5 C. Pembatasan dan Perumusan Masalah Penelitian evaluasi kebijakan rasio SMK dan SMA ini dibatasi pada besarnya minat siswa SMP untuk masuk ke SMK di kota Bandung. Perumusan Masalah pada penelitian ini adalah: 1. Seberapa besar minat siswa SMP untuk melanjutkan sekolah ke SMK? 2. Faktor yang banyak memunculkan minat pada siswa SMP untuk dapat melanjutkan sekolah ke SMK? D. Tujuan Tujuan dari penelitian ini, adalah: 1. Mengetahui seberapa besar minat siswa SMP untuk melanjutkan sekolah ke SMK 2. Mengetahui faktor yang banyak memunculkan munat pada siswa SMP untuk dapat melanjutkan sekolah ke SMK E. Penjelasan Istilah dalam Judul Evaluasi adalah penilaian dari suati proses. Kebijakan Peningkatan Rasio SMK dan SMA adalah keputusan yang dikeluarkan oleh pemerintah dalam meningkatkan rasio perbandingan SMK dan SMA. Minat siswa SMP adalah keinginan siswa untuk melanjutkan sekolah ke SMA atau SMK.

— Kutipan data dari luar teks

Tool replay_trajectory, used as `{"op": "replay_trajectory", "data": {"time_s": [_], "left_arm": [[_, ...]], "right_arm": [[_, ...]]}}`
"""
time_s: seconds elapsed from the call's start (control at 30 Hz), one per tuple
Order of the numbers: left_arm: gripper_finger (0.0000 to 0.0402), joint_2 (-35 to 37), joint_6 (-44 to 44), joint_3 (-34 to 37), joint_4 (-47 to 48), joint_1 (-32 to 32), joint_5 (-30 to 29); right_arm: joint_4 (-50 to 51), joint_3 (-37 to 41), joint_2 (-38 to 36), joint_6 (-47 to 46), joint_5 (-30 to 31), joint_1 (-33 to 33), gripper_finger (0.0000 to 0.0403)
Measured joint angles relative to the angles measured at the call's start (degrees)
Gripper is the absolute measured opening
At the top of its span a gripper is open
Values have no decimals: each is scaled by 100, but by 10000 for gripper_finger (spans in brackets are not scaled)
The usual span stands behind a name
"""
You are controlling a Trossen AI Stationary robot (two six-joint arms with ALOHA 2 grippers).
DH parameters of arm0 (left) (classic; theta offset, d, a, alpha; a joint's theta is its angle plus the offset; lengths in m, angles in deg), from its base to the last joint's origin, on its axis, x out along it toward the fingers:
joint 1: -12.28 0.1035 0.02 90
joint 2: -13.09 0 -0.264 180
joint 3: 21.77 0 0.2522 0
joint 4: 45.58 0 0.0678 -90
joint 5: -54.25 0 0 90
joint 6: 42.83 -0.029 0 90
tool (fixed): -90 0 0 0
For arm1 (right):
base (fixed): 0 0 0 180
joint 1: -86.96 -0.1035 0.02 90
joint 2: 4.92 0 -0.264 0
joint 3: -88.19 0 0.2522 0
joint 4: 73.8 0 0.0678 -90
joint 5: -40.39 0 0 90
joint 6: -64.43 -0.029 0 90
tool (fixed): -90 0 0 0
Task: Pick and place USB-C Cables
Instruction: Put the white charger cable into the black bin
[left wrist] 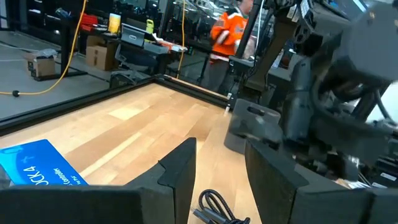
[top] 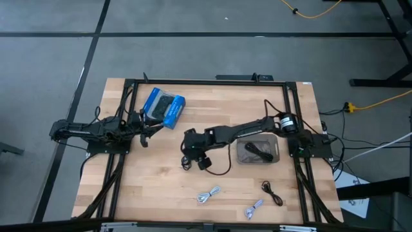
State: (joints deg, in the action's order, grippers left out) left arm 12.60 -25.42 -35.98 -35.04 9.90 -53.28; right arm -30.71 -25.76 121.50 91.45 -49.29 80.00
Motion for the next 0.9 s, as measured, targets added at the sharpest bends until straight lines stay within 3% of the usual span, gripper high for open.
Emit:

6 SMA adalah Sekolah Menengah Atas, sekolah lanjutan sekolah menengah pertama, sekolah ini disiapkan untuk siswa yang akan melanjutkan pendidikannya ke tingkat perguruan tinggi. SMK adalah Sekolah Menengah Atas, merupakan sekolah lanjutan setelah sekolah menengah pertama. Sekolah ini melatih keterampilan siswa agar siap masuk dunia kerja F. Manfaat Manfaat yang dapat di ambil dari penelitian ini adalah sebagai berikut : 1. Menyediakan informasi yang relevan untuk pembuat kebijakan, evaluasi ini dapat dimanfaatkan untuk menilai dan meningkatkan kualitas serta kebijakan program 2. Untuk sekolah, dapat memberikan konstribusi dalam memberikan informasi mengenai siswa yang ingin melanjutkan pendidikannya setelah mereka lulus dari SMP.